As a youngster I would go to farm auctions and see a lot of that old stuff. Most is now gone.
I too have a ranch rather than a farm.
I wouldn't want the railroad so close. It would frighten the cows and horses. The pigs liked it and go snopeing.
Wolf....whare did you get your fencing ? I may need to replace mine...
I think any animal would get used to 'noises' around where they live. My mother in law and THE WIFES grandmother ran a horse ranch in Cave Creek AZ for 20 years. It was right on a major road. Lots of car and truck traffic. The horses never gave a thought of the traffic noise. They used to stand right at the corral fence at the road and watch traffic go by....
Depends on era, but the general answer is no for anything after WW2. Farms generally did business as team track customers rather than private siding customers.
In a more modern setting, it has to be a "farm" on an industrial scale. For example there are chicken "farms" that receive whole unit trains of grain for feed, but they won't look like a "farm". They will have industrial grain silos and huge poultry houses. There won't be a famer living on the property with is little clapboard house and gambrel roof barn. There will be an office building and waste treatment facilities, etc.

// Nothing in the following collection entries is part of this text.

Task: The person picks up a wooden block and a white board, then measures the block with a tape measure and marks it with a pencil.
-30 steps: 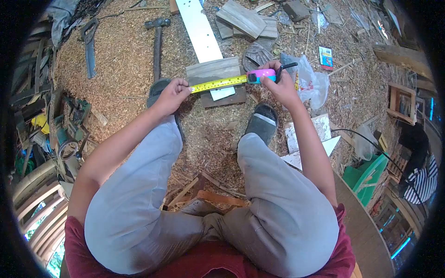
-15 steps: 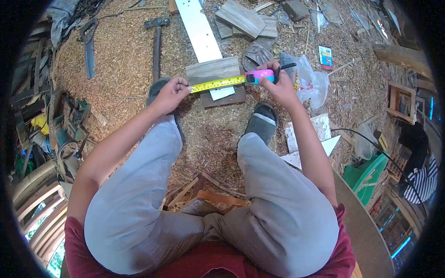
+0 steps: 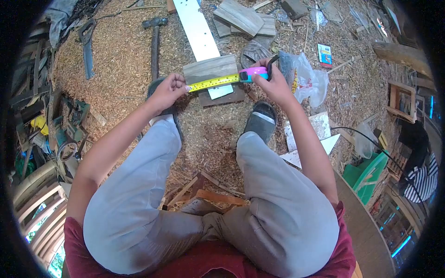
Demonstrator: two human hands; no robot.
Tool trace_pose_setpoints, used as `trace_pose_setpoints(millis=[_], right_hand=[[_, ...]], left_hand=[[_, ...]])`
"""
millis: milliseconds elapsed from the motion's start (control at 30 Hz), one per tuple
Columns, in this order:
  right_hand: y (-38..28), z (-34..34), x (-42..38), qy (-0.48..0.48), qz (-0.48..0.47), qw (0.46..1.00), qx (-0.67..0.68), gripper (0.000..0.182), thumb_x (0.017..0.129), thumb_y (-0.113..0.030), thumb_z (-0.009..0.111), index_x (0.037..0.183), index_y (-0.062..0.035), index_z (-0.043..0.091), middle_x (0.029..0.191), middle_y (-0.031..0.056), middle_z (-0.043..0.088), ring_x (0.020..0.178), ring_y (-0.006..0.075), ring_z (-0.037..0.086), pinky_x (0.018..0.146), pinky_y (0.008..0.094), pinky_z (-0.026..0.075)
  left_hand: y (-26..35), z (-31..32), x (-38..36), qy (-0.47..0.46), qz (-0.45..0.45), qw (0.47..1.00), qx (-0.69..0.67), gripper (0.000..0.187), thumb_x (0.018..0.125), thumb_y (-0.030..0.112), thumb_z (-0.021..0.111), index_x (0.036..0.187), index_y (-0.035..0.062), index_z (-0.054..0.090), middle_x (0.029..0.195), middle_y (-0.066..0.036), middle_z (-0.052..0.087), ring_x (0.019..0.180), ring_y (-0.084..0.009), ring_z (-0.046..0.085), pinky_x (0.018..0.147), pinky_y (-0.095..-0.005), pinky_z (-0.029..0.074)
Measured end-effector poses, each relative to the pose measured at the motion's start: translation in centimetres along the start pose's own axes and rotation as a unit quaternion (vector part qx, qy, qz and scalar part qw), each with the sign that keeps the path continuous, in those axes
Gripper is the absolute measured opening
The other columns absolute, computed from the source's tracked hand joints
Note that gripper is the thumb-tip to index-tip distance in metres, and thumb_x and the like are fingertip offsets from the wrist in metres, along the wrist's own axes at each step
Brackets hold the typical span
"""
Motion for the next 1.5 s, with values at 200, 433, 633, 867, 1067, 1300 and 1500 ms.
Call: trace_pose_setpoints(millis=[200, 433, 633, 867, 1067, 1300, 1500], right_hand=[[-0.5, -0.3, 0.0, 0.012, 0.028, 0.999, -0.019, 0.044, 0.094, -0.026, 0.078, 0.128, -0.0051, 0.059, 0.112, 0.0035, 0.064, 0.099, 0.0128, 0.059, 0.089, 0.0303, 0.050], [-0.9, -0.7, 1.4, -0.073, 0.109, 0.989, -0.069, 0.059, 0.087, -0.034, 0.085, 0.133, -0.0066, 0.061, 0.112, 0.0065, 0.067, 0.100, 0.0153, 0.063, 0.089, 0.0314, 0.053], [-1.4, 0.1, 3.1, -0.142, 0.179, 0.969, -0.092, 0.061, 0.089, -0.037, 0.084, 0.133, -0.0010, 0.062, 0.119, 0.0104, 0.070, 0.104, 0.0181, 0.069, 0.086, 0.0331, 0.060], [-2.7, 0.4, 3.5, -0.166, 0.203, 0.957, -0.126, 0.063, 0.091, -0.051, 0.082, 0.126, 0.0000, 0.071, 0.110, 0.0102, 0.073, 0.090, 0.0174, 0.071, 0.075, 0.0327, 0.061], [-2.0, 0.8, 3.1, -0.182, 0.171, 0.961, -0.119, 0.058, 0.090, -0.051, 0.081, 0.118, -0.0010, 0.073, 0.100, 0.0069, 0.073, 0.080, 0.0156, 0.069, 0.075, 0.0317, 0.060], [-1.4, 1.1, 3.7, -0.174, 0.190, 0.960, -0.105, 0.052, 0.085, -0.045, 0.085, 0.112, -0.0018, 0.074, 0.096, 0.0046, 0.071, 0.083, 0.0162, 0.068, 0.074, 0.0330, 0.056], [-1.5, 1.4, 4.4, -0.184, 0.176, 0.953, -0.164, 0.045, 0.080, -0.041, 0.088, 0.100, -0.0035, 0.072, 0.091, 0.0016, 0.070, 0.085, 0.0120, 0.063, 0.073, 0.0319, 0.052]], left_hand=[[0.2, 0.4, 0.0, -0.031, -0.017, 0.999, 0.024, 0.039, 0.106, 0.016, 0.073, 0.136, -0.0003, 0.056, 0.106, -0.004, 0.070, 0.099, -0.0100, 0.064, 0.087, -0.0276, 0.053], [0.3, 0.6, 0.0, -0.049, -0.035, 0.997, 0.051, 0.033, 0.107, 0.018, 0.070, 0.131, -0.0033, 0.061, 0.104, -0.005, 0.072, 0.093, -0.0117, 0.067, 0.086, -0.0294, 0.054], [0.4, 0.4, 0.1, -0.043, -0.047, 0.996, 0.056, 0.031, 0.107, 0.018, 0.070, 0.128, -0.0036, 0.062, 0.100, -0.004, 0.070, 0.091, -0.0104, 0.066, 0.083, -0.0282, 0.053], [-0.1, 0.2, 0.5, -0.033, -0.027, 0.998, 0.053, 0.043, 0.104, 0.018, 0.073, 0.137, -0.0076, 0.061, 0.101, -0.006, 0.074, 0.091, -0.0116, 0.067, 0.085, -0.0291, 0.054], [-0.1, 0.3, 0.4, -0.029, -0.033, 0.998, 0.048, 0.048, 0.103, 0.018, 0.075, 0.140, -0.0094, 0.061, 0.101, -0.008, 0.077, 0.090, -0.0125, 0.069, 0.084, -0.0301, 0.055], [0.8, 0.6, 0.0, -0.045, -0.038, 0.997, 0.047, 0.038, 0.107, 0.014, 0.070, 0.136, -0.0081, 0.059, 0.098, -0.002, 0.070, 0.091, -0.0086, 0.064, 0.085, -0.0271, 0.053], [0.9, 0.6, -0.2, -0.041, -0.041, 0.996, 0.061, 0.036, 0.106, 0.015, 0.071, 0.131, -0.0075, 0.060, 0.099, -0.003, 0.071, 0.091, -0.0085, 0.063, 0.084, -0.0283, 0.052]])
Point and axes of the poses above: each hand's wrist, its own x-axis towards the middle knuckle, its own z-axis out of the palm, y = z × x, the point moved 9 cm from there along x, towards the middle knuckle
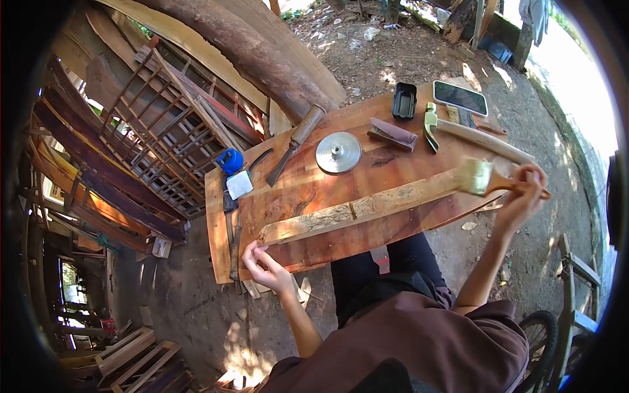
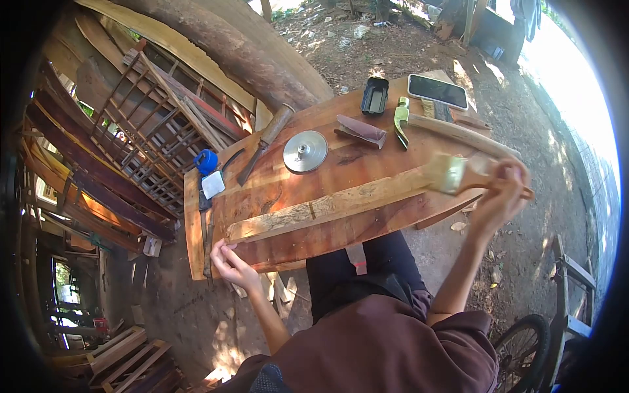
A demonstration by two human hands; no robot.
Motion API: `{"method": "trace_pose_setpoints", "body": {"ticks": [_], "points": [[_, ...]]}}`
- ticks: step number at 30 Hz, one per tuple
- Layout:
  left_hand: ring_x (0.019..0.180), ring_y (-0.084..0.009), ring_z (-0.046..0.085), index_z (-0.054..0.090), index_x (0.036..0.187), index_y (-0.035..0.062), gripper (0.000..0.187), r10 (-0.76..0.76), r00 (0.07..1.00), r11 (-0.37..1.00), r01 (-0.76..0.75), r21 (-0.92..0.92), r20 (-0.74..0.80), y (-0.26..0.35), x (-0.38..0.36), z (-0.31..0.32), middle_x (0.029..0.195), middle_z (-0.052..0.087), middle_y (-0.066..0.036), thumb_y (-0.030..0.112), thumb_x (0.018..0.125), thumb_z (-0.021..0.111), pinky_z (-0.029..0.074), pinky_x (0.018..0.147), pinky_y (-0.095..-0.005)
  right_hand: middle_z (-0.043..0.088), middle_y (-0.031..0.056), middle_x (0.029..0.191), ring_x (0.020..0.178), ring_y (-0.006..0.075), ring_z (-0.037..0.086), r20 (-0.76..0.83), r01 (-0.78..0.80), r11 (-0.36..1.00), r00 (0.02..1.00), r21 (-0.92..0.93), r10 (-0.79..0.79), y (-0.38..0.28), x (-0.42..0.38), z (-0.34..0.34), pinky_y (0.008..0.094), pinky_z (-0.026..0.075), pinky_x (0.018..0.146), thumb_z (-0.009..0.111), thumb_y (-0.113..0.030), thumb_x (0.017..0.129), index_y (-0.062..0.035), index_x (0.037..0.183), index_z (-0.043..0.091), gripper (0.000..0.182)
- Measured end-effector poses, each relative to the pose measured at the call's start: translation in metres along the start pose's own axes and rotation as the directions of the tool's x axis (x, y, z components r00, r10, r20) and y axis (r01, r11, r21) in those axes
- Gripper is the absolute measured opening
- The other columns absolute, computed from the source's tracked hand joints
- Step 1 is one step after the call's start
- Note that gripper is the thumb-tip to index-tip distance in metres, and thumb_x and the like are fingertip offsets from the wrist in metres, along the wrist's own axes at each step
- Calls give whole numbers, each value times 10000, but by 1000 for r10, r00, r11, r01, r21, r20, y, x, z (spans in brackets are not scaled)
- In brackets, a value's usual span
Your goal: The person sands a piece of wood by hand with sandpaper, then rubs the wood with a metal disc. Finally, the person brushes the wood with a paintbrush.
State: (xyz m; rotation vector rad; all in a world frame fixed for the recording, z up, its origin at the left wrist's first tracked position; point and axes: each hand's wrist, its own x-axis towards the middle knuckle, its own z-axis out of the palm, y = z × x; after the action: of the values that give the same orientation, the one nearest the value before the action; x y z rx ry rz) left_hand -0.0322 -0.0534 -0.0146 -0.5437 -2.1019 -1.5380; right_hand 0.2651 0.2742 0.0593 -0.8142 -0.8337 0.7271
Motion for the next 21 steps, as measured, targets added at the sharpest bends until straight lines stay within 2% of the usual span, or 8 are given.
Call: {"method": "trace_pose_setpoints", "body": {"ticks": [2, 5, 7, 10, 11, 15, 18, 21], "points": [[860, -178, 603, 596, 1146, -23, 188, 8, 1000, 1000, -8, 16, -14, 0, 0, 1, 1025, 622, -97, 97, 1066, 474, 475, 775, -324, 646, 51, 869, 669, 60, 529, -113, 1, 998, 994, -58, -8, 3, 32, -31, 211, 458, 575, 512, -130, 975, -39, 989, 689, 199], [848, -159, 576, 602, 1130, -25, 184, 36, 999, 999, -35, 33, -36, -1, 0, 2, 1020, 610, -77, 88, 1064, 474, 467, 793, -322, 685, 86, 905, 761, 80, 619, -161, 267, 948, 942, -172, -294, 5, 62, -60, 234, 511, 614, 522, -158, 989, -38, 970, 691, 209], [860, -167, 588, 604, 1136, -24, 188, 35, 999, 998, -34, 50, -23, -1, 0, 2, 1032, 621, -82, 94, 1064, 477, 479, 789, -325, 708, 120, 952, 905, 146, 681, -36, 335, 898, 933, -287, -359, -12, 52, -47, 274, 562, 699, 511, -152, 1002, -22, 956, 688, 225], [875, -176, 600, 609, 1142, -24, 192, 34, 999, 997, -33, 68, -11, -3, 1, -1, 1045, 631, -89, 97, 1062, 482, 494, 788, -326, 714, 151, 1081, 1017, 254, 686, 510, 827, 551, 525, -114, -682, -4, 32, 2, 359, 580, 841, 500, -41, 972, -56, 1032, 714, 222], [878, -175, 599, 611, 1142, -24, 192, 26, 1000, 997, -25, 68, -13, -3, 1, 0, 1047, 631, -90, 94, 1062, 483, 497, 790, -325, 708, 147, 1105, 1000, 249, 688, 624, 625, 777, 637, -75, -453, -26, 6, 28, 353, 569, 840, 552, 26, 904, -63, 1091, 699, 254], [962, -205, 643, 569, 1184, -27, 173, 56, 997, 996, -59, -69, -51, 2, 2, 5, 1106, 648, -134, 45, 1046, 494, 520, 848, -332, 696, 136, 1039, 877, 274, 728, 929, 277, 946, 366, -166, 55, -47, -71, 98, 376, 572, 736, 627, -44, 881, -45, 1123, 620, 243], [1015, -234, 665, 548, 1191, -34, 173, 59, 995, 992, -67, -103, -74, -5, 0, 5, 1132, 655, -169, 3, 1029, 501, 531, 898, -352, 682, 152, 1028, 830, 320, 728, 993, 290, 957, 105, 25, -58, -41, -140, 123, 436, 580, 718, 675, -132, 914, -39, 1179, 558, 305], [994, -247, 684, 551, 1169, -47, 162, 51, 994, 996, -57, -63, -96, -9, -3, 4, 1096, 665, -189, -24, 1018, 499, 543, 897, -354, 633, 132, 977, 757, 325, 712, 972, 251, 943, 23, 219, -232, -52, -204, 139, 443, 568, 623, 675, -193, 904, -56, 1130, 526, 303]]}}
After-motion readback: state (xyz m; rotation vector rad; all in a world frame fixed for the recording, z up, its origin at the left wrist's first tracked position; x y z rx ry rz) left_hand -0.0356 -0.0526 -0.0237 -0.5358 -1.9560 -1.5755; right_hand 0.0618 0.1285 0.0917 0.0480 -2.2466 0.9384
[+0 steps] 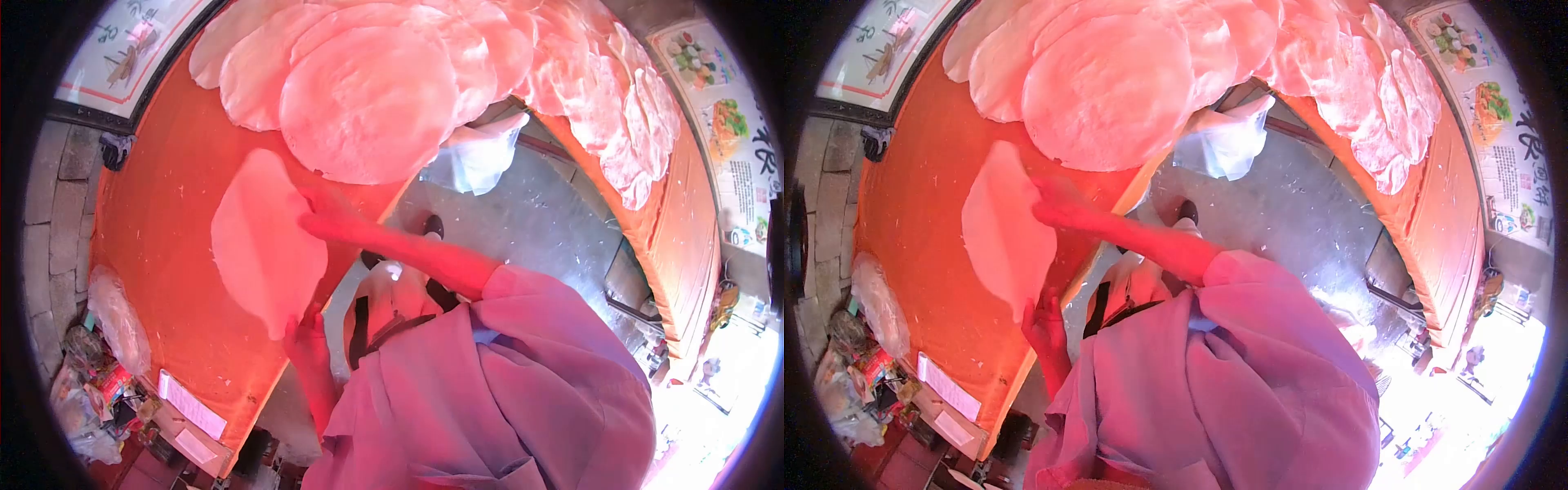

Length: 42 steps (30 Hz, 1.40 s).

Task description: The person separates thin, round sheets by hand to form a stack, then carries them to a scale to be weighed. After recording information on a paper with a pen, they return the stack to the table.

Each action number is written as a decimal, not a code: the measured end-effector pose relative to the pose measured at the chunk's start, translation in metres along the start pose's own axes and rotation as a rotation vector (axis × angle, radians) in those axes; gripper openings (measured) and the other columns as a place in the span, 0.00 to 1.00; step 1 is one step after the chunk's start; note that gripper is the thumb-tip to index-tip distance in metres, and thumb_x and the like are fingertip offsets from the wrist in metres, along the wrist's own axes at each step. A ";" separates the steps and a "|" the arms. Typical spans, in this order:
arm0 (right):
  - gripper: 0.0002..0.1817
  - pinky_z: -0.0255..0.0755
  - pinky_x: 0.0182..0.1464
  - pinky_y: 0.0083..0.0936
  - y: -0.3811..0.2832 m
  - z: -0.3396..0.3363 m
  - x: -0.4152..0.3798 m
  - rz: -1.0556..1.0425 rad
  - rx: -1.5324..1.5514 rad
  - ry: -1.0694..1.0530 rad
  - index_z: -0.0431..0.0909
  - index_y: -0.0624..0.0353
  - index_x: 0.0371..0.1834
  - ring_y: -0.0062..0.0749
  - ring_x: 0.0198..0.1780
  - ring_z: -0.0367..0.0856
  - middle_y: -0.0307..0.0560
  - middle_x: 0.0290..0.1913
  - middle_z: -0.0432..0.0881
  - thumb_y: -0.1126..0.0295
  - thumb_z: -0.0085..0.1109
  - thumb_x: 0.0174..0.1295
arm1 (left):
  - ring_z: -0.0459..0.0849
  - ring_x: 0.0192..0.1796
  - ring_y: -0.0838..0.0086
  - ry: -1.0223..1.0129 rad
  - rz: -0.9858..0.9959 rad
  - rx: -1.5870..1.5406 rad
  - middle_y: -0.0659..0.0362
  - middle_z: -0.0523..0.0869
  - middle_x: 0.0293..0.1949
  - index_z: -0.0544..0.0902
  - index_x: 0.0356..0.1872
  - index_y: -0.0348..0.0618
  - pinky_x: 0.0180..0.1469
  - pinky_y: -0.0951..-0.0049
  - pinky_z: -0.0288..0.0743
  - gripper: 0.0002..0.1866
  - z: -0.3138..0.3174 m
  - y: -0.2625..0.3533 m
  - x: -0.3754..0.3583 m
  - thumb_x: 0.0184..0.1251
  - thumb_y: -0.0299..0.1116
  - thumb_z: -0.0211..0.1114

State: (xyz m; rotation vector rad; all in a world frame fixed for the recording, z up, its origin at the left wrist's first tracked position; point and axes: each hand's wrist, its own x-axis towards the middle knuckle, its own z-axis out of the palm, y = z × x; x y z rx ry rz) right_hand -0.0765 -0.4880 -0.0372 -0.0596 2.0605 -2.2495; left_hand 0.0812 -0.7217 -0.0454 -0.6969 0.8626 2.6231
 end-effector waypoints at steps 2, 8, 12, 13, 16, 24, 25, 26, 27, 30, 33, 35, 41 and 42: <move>0.17 0.70 0.27 0.21 -0.048 -0.025 0.018 -0.104 -0.093 -0.027 0.78 0.61 0.47 0.16 0.29 0.76 0.37 0.26 0.78 0.78 0.53 0.53 | 0.76 0.59 0.49 -0.187 -0.098 -0.051 0.42 0.76 0.58 0.73 0.59 0.38 0.59 0.55 0.75 0.21 0.038 -0.014 -0.001 0.75 0.42 0.47; 0.18 0.76 0.27 0.25 -0.112 -0.108 0.012 0.100 0.086 0.112 0.76 0.63 0.48 0.28 0.23 0.80 0.44 0.26 0.81 0.82 0.52 0.51 | 0.75 0.61 0.49 -0.279 0.004 -0.040 0.47 0.77 0.59 0.73 0.60 0.43 0.61 0.53 0.72 0.22 0.078 -0.052 0.027 0.74 0.45 0.47; 0.17 0.75 0.25 0.25 -0.039 -0.145 0.004 0.138 -0.122 0.232 0.76 0.62 0.47 0.28 0.22 0.80 0.45 0.26 0.81 0.82 0.52 0.52 | 0.77 0.59 0.56 -0.201 0.059 -0.091 0.51 0.81 0.55 0.73 0.60 0.41 0.62 0.54 0.70 0.19 0.095 -0.075 0.058 0.73 0.37 0.50; 0.17 0.74 0.24 0.25 -0.039 -0.148 0.002 0.182 -0.224 0.268 0.77 0.62 0.46 0.27 0.21 0.79 0.44 0.26 0.81 0.82 0.52 0.51 | 0.78 0.59 0.57 -0.193 0.038 -0.110 0.51 0.82 0.55 0.73 0.59 0.40 0.63 0.54 0.69 0.19 0.091 -0.078 0.066 0.72 0.36 0.50; 0.16 0.71 0.22 0.26 -0.017 -0.150 0.015 0.093 0.185 0.207 0.77 0.61 0.45 0.24 0.21 0.75 0.41 0.21 0.76 0.80 0.53 0.52 | 0.77 0.60 0.60 -0.128 -0.068 -0.207 0.50 0.81 0.56 0.75 0.58 0.36 0.62 0.56 0.71 0.19 0.097 -0.079 0.082 0.69 0.32 0.55; 0.17 0.74 0.35 0.43 -0.113 -0.238 -0.050 -0.120 -0.393 0.382 0.77 0.62 0.48 0.57 0.31 0.80 0.64 0.28 0.80 0.77 0.52 0.53 | 0.77 0.60 0.60 -0.076 -0.108 0.028 0.48 0.77 0.59 0.71 0.60 0.34 0.59 0.59 0.75 0.20 0.161 -0.127 0.100 0.67 0.23 0.55; 0.17 0.74 0.36 0.45 -0.117 -0.249 -0.059 -0.078 -0.380 0.401 0.77 0.62 0.48 0.60 0.33 0.80 0.66 0.30 0.79 0.77 0.52 0.53 | 0.77 0.60 0.60 -0.077 -0.124 0.047 0.48 0.77 0.59 0.70 0.61 0.35 0.59 0.59 0.75 0.20 0.170 -0.133 0.103 0.68 0.23 0.54; 0.17 0.74 0.35 0.43 -0.117 -0.258 -0.065 -0.106 -0.440 0.434 0.77 0.62 0.48 0.58 0.32 0.80 0.64 0.29 0.80 0.77 0.52 0.53 | 0.75 0.61 0.60 -0.163 -0.098 0.116 0.48 0.76 0.60 0.69 0.62 0.35 0.60 0.58 0.75 0.21 0.179 -0.140 0.106 0.68 0.24 0.55; 0.16 0.74 0.35 0.42 -0.118 -0.268 -0.070 -0.136 -0.501 0.471 0.77 0.62 0.47 0.55 0.31 0.81 0.62 0.28 0.80 0.78 0.52 0.53 | 0.74 0.63 0.59 -0.255 -0.071 0.185 0.48 0.75 0.60 0.69 0.63 0.36 0.61 0.57 0.75 0.22 0.204 -0.148 0.103 0.68 0.25 0.55; 0.17 0.73 0.32 0.35 -0.115 -0.301 -0.085 -0.190 -0.494 0.631 0.77 0.62 0.48 0.43 0.29 0.81 0.53 0.26 0.80 0.79 0.52 0.53 | 0.76 0.59 0.62 -0.559 -0.083 0.210 0.50 0.77 0.57 0.68 0.63 0.42 0.57 0.62 0.77 0.22 0.286 -0.178 0.070 0.69 0.28 0.56; 0.21 0.70 0.28 0.19 -0.143 -0.351 -0.122 0.024 -0.179 0.696 0.77 0.60 0.49 0.16 0.28 0.75 0.34 0.25 0.76 0.86 0.53 0.50 | 0.81 0.53 0.60 -0.559 -0.413 0.313 0.50 0.81 0.53 0.68 0.62 0.42 0.53 0.63 0.80 0.21 0.258 -0.191 0.125 0.70 0.30 0.56; 0.20 0.76 0.30 0.19 -0.160 -0.388 -0.163 -0.128 -0.195 0.813 0.78 0.60 0.51 0.17 0.30 0.79 0.36 0.28 0.80 0.86 0.54 0.53 | 0.84 0.50 0.58 -0.516 -0.570 0.439 0.49 0.82 0.51 0.67 0.62 0.40 0.52 0.63 0.81 0.21 0.238 -0.197 0.156 0.71 0.31 0.56; 0.15 0.78 0.31 0.25 -0.147 -0.491 -0.287 -0.269 0.033 1.469 0.77 0.67 0.48 0.33 0.27 0.83 0.52 0.31 0.84 0.79 0.56 0.56 | 0.85 0.45 0.59 -0.523 -0.684 0.633 0.46 0.83 0.48 0.66 0.62 0.40 0.47 0.66 0.83 0.20 0.257 -0.229 0.147 0.72 0.33 0.54; 0.14 0.78 0.31 0.26 -0.120 -0.515 -0.312 -0.324 0.004 1.532 0.77 0.68 0.46 0.33 0.27 0.83 0.51 0.31 0.84 0.76 0.58 0.56 | 0.85 0.45 0.59 -0.525 -0.705 0.654 0.45 0.83 0.47 0.66 0.62 0.39 0.46 0.67 0.83 0.20 0.257 -0.233 0.145 0.72 0.32 0.54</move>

Depends on what "this" is. There are special cars for milk (which stopped being used by the 1960's. There are special cars for grain (covered hoppers), there are special cars for implements (chain down flats, JTTX cars), there are special cars for fertilizer (tank cars and covered hoppers), there are special cars for fuel (propane, butane, diesel and gasoline tank cars). But they rarely, if ever, get spotted at a specific farm.
In Catoosa OK there is a business called Rock City about a mile from Hard Rock Casino. They have all kinds of neat rocks and gems. Spent about a hour looking at their inventory one day.
Really nice farm Richard, looks cool. I'm planning to have a small farm on module 08 between the steel trestle and coal mine/sawmill.